#### [What the exercise asks]
Output, word for word, the line that contains "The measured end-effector" and all lines following it to the end of the listing. Drop the pictures.
___ Information supplied
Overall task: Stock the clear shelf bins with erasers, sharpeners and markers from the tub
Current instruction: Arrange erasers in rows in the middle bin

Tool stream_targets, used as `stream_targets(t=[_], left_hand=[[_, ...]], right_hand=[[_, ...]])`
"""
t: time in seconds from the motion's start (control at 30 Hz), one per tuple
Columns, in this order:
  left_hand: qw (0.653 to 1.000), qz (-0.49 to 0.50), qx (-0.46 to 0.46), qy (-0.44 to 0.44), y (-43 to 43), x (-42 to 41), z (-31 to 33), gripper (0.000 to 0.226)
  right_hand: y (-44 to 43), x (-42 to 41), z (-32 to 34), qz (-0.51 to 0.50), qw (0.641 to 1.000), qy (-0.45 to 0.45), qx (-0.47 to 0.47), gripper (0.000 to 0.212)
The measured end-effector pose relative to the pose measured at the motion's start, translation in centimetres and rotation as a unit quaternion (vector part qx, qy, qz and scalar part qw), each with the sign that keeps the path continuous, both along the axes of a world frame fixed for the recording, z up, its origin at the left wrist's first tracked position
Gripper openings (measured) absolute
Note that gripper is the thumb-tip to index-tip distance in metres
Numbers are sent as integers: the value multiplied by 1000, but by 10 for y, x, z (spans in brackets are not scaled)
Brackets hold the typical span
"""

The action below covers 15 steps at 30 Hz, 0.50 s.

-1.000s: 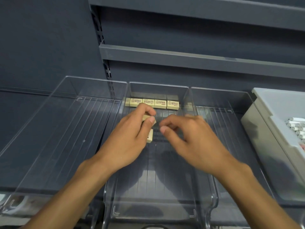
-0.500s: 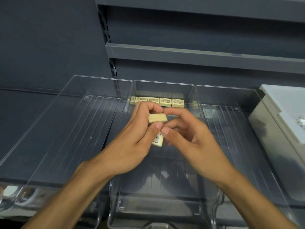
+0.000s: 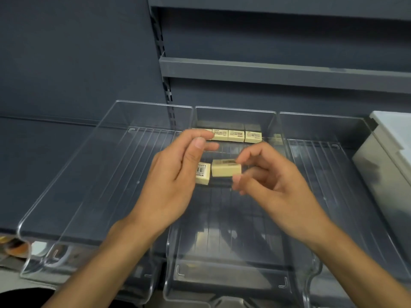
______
#### [Written response]
The measured end-effector pose relative to the pose measured at the motion's start, translation in centimetres and rotation as a unit quaternion (vector part qx, qy, qz and scalar part qw), each with the sign that keeps the path continuous, both along the axes of a world frame fixed for the recording, z up, its origin at the left wrist's first tracked position
Gripper openings (measured) absolute
Note that gripper is the thumb-tip to index-tip distance in metres
Numbers are sent as integers: the value multiplied by 1000, but by 10 for y, x, z (spans in brackets are not scaled)
Brackets hold the typical span
"""

The action below covers 15 steps at 30 Hz, 0.50 s.

-1.000s: 
-0.500s: 
+0.000s: 

With the output given, the exercise is complete.